Just a friendly reminder to not dress in racist garb for Halloween, folks


Morgan White, Photographer

With Halloween quickly approaching, people are contemplating what magical creature-slash-movie reference they will portray. However, sometimes outfit decisions lean more towards racist than spooky.

No one’s cultural expression should be a “costume.” Dressing up as another culture leads to offensive, inaccurate, and stereotypical portrayals. This fun comes at the expense of others. Western culture has a history of finding entertainment by mocking and perpetuating stereotypes of oppressed groups and selling products by depicting minority cultures.  Ignoring the history of Western imperialism, slavery, and violence against minority groups by dressing in blackface or a Native American headdress for Halloween mocks racial inequalities of society for one night of fun.

Appropriation, by definition, remains “the action of taking something for one’s own use, typically without the owner’s permission.” Therefore, cultural appropriation involves members of a dominant group-such as Americans and Europeans-exploiting the culture of less privileged groups such as Native Americans and Asians; often with little understanding of the latter’s history, experience, and traditions.

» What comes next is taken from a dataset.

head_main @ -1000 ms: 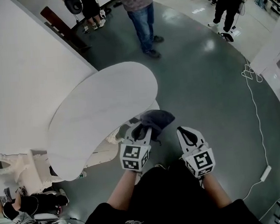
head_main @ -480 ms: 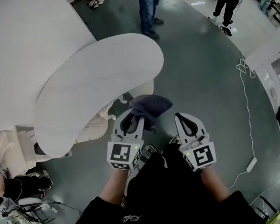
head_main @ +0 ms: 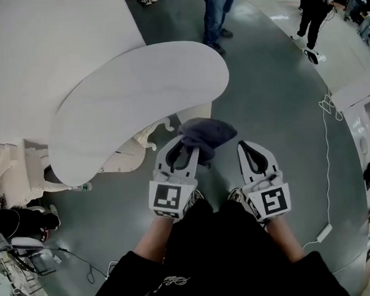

Simply, unless actually Japanese, nobody should don a kimono this Halloween.

These actions are not a “cultural exchange” as some people feel. An Indian American simply living the American culture does not mean that Westerners can wear a bindi. Westerners tend to press their own culture onto others and taking what they want in return. True cultural exchange should be mutual. Just because Indian Americans wear business suits does not mean all Americans own bindis and saris. Western culture demands assimilation. Corporate culture views ethnic clothes as barbaric, but racist versions of them are sold for Halloween. There remains no exchange, understanding, or respect.

The urge to celebrate October 31 by slapping on a bindi or talking in a fake accent? It is not cute, but rather simply racist. While there are multiple ways to bigot any day, it seems that Halloween-when we dress up as something other than ourselves, thus expressing our version of all kinds of identities we do not own-becomes a holiday particularly fraught with ways to be racist. A tendency to forget that a history of horror and violence and atrocities against cultures exists.

When these cultures’ complexity and importance are diminished and erased, stereotypes become stigmas that emerge into racism, hate, violence, and fear. Halloween costumes largely associate with a spooky, humorous, or partying atmosphere. There are more appropriate spaces to express cultural appreciation. Is Halloween really the place to show a culture sacred and deeply personal to others? Common decency and basic respect for the humanity of others should be enough to second-guess a decision to wear an offensive costume. Halloween proves a night to appear as anyone, and hopefully that person would not offend or hurt someone else.